### WHAT TO WORK ON
Repeat only the lines running from the beginning of the material through the line that contains "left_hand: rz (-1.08".
+ + + + +
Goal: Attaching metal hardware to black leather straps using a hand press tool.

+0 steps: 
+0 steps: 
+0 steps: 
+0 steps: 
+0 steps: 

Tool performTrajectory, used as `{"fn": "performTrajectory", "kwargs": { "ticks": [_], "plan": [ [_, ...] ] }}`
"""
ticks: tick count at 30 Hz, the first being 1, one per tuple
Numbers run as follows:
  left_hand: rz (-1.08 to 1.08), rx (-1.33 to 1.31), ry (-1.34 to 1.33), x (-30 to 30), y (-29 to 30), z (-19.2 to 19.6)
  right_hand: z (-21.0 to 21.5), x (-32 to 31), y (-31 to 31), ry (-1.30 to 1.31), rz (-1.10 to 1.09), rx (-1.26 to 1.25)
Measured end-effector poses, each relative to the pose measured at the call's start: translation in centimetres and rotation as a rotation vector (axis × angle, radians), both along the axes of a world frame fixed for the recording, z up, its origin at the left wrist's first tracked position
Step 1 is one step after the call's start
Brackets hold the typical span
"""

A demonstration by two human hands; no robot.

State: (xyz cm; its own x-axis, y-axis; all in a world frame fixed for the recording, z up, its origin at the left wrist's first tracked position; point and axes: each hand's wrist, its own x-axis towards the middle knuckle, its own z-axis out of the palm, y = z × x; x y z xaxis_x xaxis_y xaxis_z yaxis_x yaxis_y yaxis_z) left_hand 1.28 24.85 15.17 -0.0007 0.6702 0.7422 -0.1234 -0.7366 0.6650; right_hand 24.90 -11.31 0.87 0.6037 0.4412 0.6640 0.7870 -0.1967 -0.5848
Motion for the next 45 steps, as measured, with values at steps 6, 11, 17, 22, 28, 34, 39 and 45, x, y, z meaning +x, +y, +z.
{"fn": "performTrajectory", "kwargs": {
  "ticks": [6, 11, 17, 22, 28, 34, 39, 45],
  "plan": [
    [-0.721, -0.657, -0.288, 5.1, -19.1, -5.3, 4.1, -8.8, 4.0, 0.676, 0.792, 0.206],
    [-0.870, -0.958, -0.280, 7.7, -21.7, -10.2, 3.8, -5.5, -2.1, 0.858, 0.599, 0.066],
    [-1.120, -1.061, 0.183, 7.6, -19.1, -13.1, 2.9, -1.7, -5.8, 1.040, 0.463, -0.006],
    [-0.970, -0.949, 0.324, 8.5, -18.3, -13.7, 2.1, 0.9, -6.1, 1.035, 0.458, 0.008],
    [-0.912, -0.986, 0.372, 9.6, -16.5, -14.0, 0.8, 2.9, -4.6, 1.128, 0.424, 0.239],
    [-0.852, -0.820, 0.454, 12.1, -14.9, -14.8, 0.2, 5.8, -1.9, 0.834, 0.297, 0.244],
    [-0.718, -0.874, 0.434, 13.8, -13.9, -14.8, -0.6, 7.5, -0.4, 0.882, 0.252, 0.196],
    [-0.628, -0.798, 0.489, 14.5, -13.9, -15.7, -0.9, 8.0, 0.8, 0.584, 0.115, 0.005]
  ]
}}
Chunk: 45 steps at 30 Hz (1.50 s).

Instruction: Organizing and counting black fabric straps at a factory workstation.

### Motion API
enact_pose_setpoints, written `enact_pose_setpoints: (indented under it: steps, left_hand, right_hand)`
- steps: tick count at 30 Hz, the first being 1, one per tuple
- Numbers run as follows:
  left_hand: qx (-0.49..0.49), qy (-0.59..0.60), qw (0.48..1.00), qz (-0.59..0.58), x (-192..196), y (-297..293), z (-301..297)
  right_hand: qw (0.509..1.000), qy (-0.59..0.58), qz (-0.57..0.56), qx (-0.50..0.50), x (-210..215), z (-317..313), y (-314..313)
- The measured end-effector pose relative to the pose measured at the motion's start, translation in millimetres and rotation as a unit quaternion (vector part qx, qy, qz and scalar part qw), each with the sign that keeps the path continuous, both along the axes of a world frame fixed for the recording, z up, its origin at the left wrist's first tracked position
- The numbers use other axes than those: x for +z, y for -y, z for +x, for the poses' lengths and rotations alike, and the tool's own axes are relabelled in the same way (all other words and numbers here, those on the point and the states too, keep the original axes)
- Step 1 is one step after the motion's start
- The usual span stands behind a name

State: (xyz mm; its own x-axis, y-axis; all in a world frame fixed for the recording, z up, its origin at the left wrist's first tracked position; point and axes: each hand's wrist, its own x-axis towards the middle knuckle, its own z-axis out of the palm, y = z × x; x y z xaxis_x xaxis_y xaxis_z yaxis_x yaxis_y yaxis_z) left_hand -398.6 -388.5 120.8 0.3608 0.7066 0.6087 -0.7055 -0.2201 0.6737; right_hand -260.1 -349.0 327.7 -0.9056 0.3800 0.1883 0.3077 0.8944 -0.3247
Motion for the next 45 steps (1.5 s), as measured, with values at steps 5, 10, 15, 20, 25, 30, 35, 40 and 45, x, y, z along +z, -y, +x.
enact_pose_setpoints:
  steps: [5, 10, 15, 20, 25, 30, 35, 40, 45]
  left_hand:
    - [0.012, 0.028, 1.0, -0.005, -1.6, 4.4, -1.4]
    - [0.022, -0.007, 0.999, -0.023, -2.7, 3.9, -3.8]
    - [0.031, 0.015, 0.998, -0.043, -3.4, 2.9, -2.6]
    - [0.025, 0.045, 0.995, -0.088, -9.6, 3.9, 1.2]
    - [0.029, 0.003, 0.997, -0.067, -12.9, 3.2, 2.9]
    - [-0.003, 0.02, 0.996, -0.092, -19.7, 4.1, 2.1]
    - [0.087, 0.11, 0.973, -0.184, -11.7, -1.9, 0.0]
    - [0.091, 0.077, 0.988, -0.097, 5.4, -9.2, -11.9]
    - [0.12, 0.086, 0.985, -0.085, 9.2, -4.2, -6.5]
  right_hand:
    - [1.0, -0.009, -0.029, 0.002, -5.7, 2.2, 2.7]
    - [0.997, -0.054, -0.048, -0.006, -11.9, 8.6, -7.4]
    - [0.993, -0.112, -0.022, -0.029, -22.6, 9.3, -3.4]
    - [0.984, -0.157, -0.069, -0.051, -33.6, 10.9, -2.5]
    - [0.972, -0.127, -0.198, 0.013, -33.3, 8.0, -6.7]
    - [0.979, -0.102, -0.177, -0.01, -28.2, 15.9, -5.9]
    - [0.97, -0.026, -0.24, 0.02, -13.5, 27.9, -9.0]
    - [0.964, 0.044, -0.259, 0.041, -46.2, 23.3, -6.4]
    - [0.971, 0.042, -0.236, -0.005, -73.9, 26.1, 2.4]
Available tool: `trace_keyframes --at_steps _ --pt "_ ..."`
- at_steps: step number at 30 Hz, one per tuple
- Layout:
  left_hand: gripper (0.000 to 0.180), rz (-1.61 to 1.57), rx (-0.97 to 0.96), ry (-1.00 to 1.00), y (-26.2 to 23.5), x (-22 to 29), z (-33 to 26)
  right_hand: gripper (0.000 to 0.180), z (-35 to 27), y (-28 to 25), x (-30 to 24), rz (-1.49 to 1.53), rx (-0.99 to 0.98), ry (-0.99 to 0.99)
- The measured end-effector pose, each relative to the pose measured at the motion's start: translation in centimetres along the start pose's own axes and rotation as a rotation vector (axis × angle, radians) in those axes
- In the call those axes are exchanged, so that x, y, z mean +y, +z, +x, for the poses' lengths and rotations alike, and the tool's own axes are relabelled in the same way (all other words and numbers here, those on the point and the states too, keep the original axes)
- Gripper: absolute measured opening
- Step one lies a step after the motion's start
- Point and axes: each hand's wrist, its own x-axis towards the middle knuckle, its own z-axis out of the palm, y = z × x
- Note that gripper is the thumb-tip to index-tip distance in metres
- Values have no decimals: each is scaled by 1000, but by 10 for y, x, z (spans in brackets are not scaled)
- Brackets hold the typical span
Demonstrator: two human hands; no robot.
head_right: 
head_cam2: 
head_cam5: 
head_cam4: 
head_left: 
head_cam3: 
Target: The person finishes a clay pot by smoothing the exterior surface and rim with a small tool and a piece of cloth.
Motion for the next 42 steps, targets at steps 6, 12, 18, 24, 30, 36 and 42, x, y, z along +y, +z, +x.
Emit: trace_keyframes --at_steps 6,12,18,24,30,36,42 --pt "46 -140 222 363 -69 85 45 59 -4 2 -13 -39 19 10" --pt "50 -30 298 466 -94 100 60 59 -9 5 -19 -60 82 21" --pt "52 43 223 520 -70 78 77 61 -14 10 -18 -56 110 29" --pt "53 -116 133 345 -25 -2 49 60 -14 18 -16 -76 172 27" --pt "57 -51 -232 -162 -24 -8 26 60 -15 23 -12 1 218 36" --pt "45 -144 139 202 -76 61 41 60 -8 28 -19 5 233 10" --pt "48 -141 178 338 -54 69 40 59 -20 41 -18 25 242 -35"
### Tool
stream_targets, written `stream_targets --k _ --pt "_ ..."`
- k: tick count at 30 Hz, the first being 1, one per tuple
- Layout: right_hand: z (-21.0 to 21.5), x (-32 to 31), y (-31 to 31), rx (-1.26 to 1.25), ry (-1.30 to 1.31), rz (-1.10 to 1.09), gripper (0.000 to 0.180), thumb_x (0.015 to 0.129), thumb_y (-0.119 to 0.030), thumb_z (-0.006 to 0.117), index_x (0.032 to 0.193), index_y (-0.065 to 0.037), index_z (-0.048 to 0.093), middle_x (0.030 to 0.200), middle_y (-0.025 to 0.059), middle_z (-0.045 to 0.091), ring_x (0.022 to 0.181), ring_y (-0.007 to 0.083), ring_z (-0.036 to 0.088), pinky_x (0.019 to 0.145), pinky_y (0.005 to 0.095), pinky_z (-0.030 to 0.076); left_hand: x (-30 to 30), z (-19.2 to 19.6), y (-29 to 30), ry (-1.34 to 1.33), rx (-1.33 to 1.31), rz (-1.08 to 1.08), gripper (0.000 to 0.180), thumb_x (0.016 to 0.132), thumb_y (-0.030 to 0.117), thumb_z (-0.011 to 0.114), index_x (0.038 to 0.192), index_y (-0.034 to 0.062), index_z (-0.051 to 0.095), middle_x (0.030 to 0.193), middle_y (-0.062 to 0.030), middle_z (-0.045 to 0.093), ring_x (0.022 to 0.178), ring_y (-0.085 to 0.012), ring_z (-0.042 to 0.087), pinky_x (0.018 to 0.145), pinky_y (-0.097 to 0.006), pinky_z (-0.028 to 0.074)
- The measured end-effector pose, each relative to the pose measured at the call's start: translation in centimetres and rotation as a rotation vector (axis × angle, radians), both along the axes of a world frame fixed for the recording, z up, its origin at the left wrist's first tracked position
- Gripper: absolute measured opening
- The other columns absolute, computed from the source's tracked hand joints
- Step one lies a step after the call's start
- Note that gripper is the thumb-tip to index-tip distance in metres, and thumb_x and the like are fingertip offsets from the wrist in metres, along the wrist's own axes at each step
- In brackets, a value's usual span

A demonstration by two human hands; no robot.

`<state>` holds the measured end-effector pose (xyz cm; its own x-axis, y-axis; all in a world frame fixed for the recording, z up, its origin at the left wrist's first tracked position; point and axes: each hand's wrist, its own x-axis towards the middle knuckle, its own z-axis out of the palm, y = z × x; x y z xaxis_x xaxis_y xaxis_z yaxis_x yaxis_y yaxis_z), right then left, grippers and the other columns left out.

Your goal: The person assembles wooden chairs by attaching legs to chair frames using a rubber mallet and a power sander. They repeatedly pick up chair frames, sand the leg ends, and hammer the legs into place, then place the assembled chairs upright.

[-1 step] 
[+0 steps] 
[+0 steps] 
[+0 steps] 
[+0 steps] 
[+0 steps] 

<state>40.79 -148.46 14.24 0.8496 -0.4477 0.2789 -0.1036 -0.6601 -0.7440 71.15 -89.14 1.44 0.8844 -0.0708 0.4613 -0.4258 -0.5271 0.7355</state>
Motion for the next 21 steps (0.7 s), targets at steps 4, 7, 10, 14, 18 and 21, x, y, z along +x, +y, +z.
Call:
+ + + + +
### SOLUTION TO THE PROBLEM
Goal: Attaching metal hardware to black leather straps using a hand press tool.

+0 steps: 
+0 steps: 
+0 steps: 
+0 steps: 
+0 steps: 

Tool performTrajectory, used as `{"fn": "performTrajectory", "kwargs": { "ticks": [_], "plan": [ [_, ...] ] }}`
"""
ticks: tick count at 30 Hz, the first being 1, one per tuple
Numbers run as follows:
  left_hand: rz (-1.08 to 1.08), rx (-1.33 to 1.31), ry (-1.34 to 1.33), x (-30 to 30), y (-29 to 30), z (-19.2 to 19.6)

This exercise has now been fully answered.